El Salvador’s statements were included in a U.N. report disclosed earlier this month by attorneys seeking the return of some migrants. El Salvador represented to a U.N. human rights group in April that “the jurisdiction and legal responsibility” for the detainees “lie exclusively” with the U.S. under an agreement between the two countries.
But U.S. government lawyers argued in a court filing Monday that El Salvador’s statements are outdated, unreliable and lack context. They said the U.S. State Department concluded El Salvador had “generally acted consistently” with the understanding that detainees are solely in that country’s custody. However, US officials also indicated there may be a misunderstanding or even intentional misrepresentations by some within that government about the arrangement.
Administration opponents contend the U.N. report shows the administration misled judges overseeing lawsuits alleging some of the deportations were illegal or targeted individuals by mistake. U.S. officials claimed they don’t have custody or control over the detainees under an agreement with El Salvador, which complicates their ability to bring the migrants back even if ordered to do so by the courts.
“A three-month-old submission by an unidentified Salvadoran official modified by the Human Rights Council working group cannot overcome sworn statements from top State Department officials that the United States does ‘not retain custody, constructive or otherwise, over the deported individuals,’” Justice Department attorneys wrote.
The government quoted a State Department cable from May stating that “‘[c]ertain elements within the Salvadoran government’ may not have ‘gotten the message or are disingenuously telling third parties that the United States retains some sort of decision-making authority, perhaps in order to deflect responsibility or avoid difficult decisions.’”

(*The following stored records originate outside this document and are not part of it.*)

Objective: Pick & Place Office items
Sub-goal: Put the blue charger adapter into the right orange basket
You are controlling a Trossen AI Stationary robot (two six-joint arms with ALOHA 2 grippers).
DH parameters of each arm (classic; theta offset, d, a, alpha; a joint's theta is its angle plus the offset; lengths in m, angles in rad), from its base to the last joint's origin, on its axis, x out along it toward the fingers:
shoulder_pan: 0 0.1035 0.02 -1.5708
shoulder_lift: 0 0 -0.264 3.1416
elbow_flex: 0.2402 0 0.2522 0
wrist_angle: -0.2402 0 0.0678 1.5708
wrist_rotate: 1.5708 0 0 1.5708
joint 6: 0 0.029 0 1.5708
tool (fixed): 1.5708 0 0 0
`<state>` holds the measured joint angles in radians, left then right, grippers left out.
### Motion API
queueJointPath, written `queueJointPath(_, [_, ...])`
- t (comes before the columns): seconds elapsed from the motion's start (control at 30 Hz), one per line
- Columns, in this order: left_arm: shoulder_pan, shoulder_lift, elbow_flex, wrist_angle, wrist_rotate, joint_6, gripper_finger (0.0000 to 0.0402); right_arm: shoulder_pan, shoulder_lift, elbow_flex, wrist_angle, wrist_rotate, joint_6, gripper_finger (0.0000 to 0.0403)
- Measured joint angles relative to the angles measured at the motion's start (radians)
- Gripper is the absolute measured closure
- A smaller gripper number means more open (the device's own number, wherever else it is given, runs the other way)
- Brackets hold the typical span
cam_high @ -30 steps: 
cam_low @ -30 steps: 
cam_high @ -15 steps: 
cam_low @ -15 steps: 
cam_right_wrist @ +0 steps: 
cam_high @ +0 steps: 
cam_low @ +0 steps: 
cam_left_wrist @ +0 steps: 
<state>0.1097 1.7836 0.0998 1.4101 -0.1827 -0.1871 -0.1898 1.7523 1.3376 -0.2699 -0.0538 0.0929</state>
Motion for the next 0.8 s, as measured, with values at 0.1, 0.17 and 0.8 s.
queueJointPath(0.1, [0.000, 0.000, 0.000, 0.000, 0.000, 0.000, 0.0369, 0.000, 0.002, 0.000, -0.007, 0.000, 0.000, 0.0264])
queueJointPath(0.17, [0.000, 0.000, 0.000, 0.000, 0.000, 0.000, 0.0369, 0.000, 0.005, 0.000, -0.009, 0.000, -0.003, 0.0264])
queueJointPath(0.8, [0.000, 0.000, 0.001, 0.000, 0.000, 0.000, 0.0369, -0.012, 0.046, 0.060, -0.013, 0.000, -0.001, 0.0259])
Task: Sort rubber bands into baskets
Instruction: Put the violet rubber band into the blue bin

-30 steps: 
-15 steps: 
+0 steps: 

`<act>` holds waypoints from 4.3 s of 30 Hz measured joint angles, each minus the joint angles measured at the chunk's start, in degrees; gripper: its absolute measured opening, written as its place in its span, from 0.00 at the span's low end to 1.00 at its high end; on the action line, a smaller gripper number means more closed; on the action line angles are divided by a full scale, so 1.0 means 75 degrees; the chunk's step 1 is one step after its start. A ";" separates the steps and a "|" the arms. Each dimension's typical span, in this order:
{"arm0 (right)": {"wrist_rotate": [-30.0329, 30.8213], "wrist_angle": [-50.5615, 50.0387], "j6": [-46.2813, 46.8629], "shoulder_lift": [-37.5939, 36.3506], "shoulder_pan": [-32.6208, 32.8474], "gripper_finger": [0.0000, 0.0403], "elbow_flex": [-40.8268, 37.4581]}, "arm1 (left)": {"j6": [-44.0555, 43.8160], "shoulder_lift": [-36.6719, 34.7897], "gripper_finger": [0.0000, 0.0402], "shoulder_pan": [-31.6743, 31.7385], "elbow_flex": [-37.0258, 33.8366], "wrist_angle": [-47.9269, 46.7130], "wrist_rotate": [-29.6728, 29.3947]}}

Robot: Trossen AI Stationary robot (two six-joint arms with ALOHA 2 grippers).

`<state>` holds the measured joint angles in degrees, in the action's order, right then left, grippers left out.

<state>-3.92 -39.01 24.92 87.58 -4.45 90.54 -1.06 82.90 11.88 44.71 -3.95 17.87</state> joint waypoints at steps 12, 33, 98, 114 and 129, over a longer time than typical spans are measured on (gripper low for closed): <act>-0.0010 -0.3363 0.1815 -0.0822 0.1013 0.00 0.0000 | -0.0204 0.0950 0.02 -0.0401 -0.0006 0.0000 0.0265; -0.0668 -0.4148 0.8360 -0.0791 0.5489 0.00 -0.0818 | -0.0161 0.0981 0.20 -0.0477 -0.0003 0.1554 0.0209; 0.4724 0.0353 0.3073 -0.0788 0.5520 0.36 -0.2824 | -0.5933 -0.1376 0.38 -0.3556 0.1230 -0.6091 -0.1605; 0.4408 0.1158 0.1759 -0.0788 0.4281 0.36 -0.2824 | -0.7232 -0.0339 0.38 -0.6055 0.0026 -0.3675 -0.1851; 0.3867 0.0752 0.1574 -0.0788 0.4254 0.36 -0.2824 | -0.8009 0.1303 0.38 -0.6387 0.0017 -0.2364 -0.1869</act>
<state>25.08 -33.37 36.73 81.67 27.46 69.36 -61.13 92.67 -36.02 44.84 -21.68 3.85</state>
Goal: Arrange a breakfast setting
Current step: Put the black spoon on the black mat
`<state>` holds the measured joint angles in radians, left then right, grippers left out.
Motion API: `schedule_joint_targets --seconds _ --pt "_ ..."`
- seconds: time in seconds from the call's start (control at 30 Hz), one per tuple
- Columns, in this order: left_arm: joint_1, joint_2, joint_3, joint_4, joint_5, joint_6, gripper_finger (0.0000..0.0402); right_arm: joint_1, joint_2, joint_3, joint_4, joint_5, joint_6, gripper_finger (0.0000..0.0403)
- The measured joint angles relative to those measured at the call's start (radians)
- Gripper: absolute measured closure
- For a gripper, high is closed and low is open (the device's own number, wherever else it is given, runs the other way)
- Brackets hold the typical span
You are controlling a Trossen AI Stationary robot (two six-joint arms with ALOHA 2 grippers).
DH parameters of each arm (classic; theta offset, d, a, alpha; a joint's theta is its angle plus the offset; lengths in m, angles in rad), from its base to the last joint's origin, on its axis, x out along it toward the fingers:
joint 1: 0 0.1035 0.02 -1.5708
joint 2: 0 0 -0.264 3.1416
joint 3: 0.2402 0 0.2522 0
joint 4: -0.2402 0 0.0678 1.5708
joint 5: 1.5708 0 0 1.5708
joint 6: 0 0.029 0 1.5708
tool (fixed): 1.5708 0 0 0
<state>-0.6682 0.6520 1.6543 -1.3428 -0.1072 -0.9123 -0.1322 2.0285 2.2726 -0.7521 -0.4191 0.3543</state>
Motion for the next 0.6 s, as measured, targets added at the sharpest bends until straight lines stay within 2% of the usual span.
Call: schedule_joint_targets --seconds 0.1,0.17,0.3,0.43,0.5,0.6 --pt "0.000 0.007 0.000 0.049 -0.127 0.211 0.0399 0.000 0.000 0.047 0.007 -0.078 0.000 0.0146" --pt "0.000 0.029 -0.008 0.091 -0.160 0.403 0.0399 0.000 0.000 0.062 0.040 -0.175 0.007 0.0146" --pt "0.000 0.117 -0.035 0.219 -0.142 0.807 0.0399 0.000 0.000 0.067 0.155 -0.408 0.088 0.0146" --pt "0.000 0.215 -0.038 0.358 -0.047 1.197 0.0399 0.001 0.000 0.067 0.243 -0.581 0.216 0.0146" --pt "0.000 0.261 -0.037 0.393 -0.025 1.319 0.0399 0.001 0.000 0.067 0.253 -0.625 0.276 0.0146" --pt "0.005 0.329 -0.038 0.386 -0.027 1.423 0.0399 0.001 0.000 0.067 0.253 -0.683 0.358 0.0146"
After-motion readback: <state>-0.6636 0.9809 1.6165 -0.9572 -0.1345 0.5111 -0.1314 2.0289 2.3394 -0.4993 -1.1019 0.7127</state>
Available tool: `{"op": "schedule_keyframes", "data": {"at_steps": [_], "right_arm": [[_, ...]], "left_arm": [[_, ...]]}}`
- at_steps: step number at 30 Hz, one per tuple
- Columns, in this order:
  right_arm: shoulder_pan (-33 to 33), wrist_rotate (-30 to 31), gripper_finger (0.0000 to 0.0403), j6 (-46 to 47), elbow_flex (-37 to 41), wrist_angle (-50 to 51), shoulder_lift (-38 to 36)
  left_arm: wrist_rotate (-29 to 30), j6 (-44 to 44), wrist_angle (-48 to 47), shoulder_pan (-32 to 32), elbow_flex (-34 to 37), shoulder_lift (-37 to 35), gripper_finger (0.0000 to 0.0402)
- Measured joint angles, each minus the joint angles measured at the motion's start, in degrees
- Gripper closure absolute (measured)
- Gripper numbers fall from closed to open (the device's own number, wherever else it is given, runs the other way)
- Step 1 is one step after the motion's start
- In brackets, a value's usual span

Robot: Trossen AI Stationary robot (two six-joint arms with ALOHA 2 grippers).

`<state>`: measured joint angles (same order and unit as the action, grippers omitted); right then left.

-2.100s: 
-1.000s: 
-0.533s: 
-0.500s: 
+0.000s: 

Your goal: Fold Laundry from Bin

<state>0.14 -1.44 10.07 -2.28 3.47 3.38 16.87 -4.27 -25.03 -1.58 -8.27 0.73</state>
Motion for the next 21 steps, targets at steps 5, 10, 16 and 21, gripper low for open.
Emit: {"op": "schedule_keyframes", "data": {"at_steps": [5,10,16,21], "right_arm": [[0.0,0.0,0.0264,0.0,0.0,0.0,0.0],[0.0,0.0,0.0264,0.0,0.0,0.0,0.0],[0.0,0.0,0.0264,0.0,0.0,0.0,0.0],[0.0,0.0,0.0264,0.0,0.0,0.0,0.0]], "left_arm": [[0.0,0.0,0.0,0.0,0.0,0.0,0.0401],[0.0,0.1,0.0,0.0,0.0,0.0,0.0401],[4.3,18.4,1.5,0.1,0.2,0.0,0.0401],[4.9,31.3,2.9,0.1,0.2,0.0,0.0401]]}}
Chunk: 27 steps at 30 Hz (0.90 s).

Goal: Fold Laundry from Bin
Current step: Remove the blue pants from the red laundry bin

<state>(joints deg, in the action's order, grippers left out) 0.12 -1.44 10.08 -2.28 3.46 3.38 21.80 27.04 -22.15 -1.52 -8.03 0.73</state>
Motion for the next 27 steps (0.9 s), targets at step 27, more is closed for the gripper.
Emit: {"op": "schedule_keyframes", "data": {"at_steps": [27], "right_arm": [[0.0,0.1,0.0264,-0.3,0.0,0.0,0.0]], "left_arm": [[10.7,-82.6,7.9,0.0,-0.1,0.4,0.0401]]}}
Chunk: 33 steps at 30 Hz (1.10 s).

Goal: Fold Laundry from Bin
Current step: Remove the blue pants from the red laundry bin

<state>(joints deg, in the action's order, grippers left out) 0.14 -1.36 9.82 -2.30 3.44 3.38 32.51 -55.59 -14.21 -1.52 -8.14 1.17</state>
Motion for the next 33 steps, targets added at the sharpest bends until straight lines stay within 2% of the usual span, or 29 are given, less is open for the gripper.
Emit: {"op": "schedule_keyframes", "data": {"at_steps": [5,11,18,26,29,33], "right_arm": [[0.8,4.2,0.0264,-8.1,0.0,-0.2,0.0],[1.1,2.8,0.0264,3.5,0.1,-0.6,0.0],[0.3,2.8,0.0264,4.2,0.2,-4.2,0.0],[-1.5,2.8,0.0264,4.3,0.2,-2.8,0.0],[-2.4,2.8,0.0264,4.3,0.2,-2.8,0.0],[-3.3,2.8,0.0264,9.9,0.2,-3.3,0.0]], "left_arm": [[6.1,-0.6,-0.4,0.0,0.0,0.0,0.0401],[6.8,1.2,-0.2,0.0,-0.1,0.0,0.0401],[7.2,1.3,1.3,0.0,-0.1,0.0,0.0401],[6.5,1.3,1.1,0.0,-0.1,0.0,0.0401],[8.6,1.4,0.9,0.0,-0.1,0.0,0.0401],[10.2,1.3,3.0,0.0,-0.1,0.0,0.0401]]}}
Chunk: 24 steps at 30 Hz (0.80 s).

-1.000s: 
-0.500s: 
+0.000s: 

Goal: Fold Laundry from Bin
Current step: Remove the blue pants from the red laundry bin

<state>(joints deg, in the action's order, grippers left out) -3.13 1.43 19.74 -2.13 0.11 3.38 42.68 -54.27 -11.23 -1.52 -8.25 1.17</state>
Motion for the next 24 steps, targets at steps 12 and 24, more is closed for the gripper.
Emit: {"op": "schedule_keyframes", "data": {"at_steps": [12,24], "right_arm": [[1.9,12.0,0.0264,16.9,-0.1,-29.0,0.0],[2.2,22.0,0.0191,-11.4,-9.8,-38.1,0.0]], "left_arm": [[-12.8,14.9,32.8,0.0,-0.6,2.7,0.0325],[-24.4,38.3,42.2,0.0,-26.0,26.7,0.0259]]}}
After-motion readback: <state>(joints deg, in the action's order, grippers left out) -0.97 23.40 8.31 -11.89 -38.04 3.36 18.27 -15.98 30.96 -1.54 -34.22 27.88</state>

The government asked a judge to file the passage about tension within the Salvadoran government under seal, citing concerns about causing “significant harm to the foreign relations interest of the United States.” However, the document was publicly available on the court docket with the text still accessible.
Spokespeople for the Justice Department and the White House did not immediately respond to requests for comment. A State Department spokesperson replied that they do not comment on pending litigation.
Representatives of the office of El Salvador’s president and the foreign affairs ministry did not immediately respond to requests for comment.
The disputed UN report was prepared as part of a probe into claims that El Salvador was responsible for the disappearance of people sent to its prisons from the US in March. El Salvador denied wrongdoing and sent responses to the U.N. working group in April, stating that the U.S. remained legally responsible for the detainees.
In its Monday court filing, the Justice Department said El Salvador’s statements in the report appeared “copied and modified with ellipses” and that it was unclear if they were referring to legal authority over migrants’ removal from the U.S., as opposed to their ongoing detention in El Salvador.
The U.N. report wasn’t public until lawyers for a group of migrants suing the administration filed it in court earlier this month. That prompted judges in several lawsuits related to migrants sent to El Salvador to ask the government to address it.